Университет расположен на Хар ха-Цофим – "Горе смотрящих", и Хана направилась к месту, откуда виден весь Старый город. С болью смотрела на безглазые арабские строения – в черных окнах их домов не отражалось заходящее солнце. Взгляд выхватил золотой купол. Арабы накрыли им камень Мориа, на котором Авраам приносил в жертву Ицхака. Мусульмане утверждают, что наш праотец приносил в жертву Измаила, вот и накрыли камень, чтобы их слово осталось последним, дескать, место занято. Оградили – значит, присвоили. С такой же болью вернувшиеся после войны из эвакуации евреи увидели в своих домах чужих людей.
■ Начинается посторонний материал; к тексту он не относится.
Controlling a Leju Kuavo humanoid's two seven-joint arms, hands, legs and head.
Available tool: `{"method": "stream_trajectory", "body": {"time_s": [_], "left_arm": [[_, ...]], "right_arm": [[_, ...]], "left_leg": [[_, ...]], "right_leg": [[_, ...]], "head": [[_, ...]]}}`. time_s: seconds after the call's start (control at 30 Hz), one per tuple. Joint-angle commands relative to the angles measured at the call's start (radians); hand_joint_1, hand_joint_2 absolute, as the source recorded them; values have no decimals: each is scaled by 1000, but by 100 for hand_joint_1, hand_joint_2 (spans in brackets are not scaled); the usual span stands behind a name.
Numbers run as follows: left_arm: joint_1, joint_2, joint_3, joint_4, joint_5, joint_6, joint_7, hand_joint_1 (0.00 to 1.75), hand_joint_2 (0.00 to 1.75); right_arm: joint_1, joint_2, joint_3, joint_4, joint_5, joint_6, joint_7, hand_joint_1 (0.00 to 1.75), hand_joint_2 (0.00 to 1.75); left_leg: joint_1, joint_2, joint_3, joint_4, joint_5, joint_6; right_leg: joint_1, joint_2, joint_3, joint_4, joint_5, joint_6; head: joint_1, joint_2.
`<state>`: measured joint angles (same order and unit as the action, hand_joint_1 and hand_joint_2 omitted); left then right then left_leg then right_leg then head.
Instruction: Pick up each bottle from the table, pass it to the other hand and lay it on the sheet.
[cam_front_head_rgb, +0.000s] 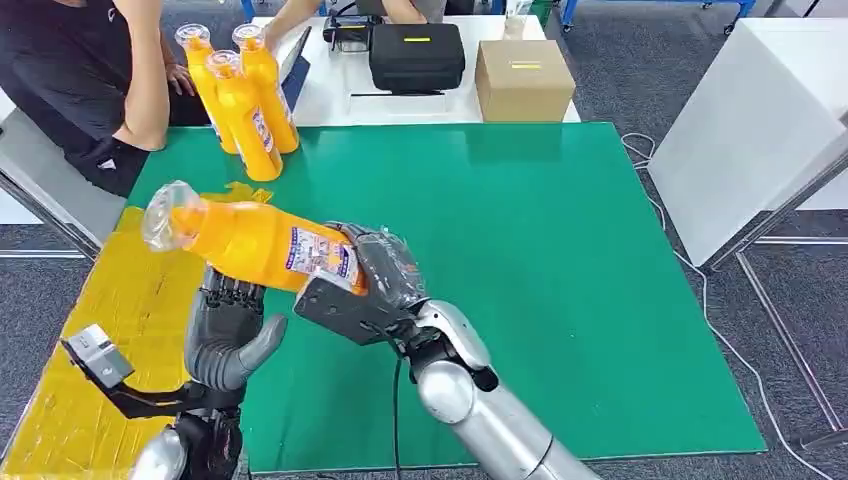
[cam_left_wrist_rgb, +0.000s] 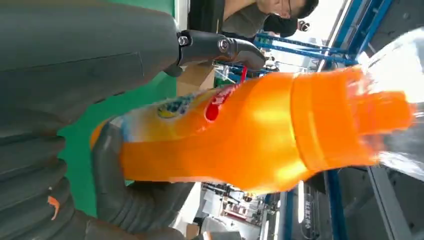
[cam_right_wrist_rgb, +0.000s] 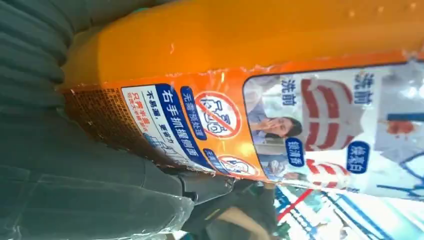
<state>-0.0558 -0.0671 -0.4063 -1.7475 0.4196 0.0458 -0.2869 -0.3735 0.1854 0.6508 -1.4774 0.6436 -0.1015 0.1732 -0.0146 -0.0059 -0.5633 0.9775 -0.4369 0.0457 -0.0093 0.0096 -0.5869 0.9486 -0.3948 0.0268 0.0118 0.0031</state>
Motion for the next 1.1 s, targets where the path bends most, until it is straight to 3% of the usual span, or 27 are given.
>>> {"method": "stream_trajectory", "body": {"time_s": [0.03, 0.5, 0.77, 0.8, 0.83, 1.1], "left_arm": [[14, -1, 74, -29, 31, -7, 17, 0, 175], [5, 6, 144, -67, 16, 12, 15, 0, 175], [12, 3, 142, -58, 2, 7, 38, 0, 175], [10, 2, 137, -58, 3, -3, 45, 14, 175], [8, -2, 136, -57, 3, -12, 49, 175, 175], [-15, -6, 122, -44, 9, -32, 66, 175, 175]], "right_arm": [[-73, 32, 116, 161, 44, -5, 17, 175, 175], [-39, 30, 226, 231, 78, 24, 12, 175, 175], [-22, -3, 230, 153, 107, 5, 30, 175, 175], [-31, -6, 228, 142, 129, 3, 47, 175, 175], [-34, -5, 220, 131, 140, 11, 55, 175, 175], [-65, 9, 196, 113, 177, 30, 80, 175, 175]], "left_leg": [[1, 5, 5, 0, -3, -4], [2, 2, 5, 0, -3, -4], [1, 0, 2, -1, -1, -2], [1, -1, 2, -1, -1, -2], [1, -1, 1, 0, 0, -2], [1, -1, 1, 0, -1, -2]], "right_leg": [[1, 4, 4, -1, -1, -1], [1, 1, 5, -1, -2, -1], [1, -1, 2, -1, -1, -1], [1, -1, 2, -1, -1, -1], [1, -1, 1, -1, -1, -1], [0, -2, 0, 0, -1, -1]], "head": [[0, 0], [0, 0], [0, 0], [0, 0], [0, 0], [0, 0]]}}
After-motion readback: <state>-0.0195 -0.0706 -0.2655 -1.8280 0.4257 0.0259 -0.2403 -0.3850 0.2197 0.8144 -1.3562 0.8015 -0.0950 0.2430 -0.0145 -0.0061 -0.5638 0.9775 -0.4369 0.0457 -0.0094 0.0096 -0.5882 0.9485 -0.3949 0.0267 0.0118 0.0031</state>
Внизу, под смотровой площадкой, – могильник периода Первого Храма. В белом камне отверстия, туда клали тела умерших. Когда плоть истлевала, кости собирали в маленький ящик и задвигали вглубь. На освободившееся место клали следующего, потом другого... Мгновенность бытия. Я тоже всего лишь дуновение жизни. Интересно, прилетает ли душа на это место или она уже много раз воплотилась в других людей? Сколько ей пришлось обернуться за три тысячи лет, чтобы смотрела сейчас на Иерусалим моими глазами?

...Вдали, на противоположной стороне Иордана, розовеет в последнем, пробившемся из-за потемневших облаков, луче вершина горы Набу. Оттуда Моисей смотрел на землю Израиля, там же он и похоронен. Случайно ли, что именно Набу – гематрия этого слова означает письменность и мудрость – стала последним пристанищем пророка, записавшего Закон Бога и молившего Всевышнего открыть одну из самых глубоких тайн – причину страданий в мире: "...дай мне познать пути Твои..."

Счастье причастности своей земле – чувство узнавания. Здесь раскроются источники знания и понимания. Это наше, единственное наше место. Сын будет стоять здесь, и Бог спросит его:

– Где ты, Адам?

– Вот я!

Там, где и заповедано быть еврею.

 



* В египетской мифологии – бог солнца.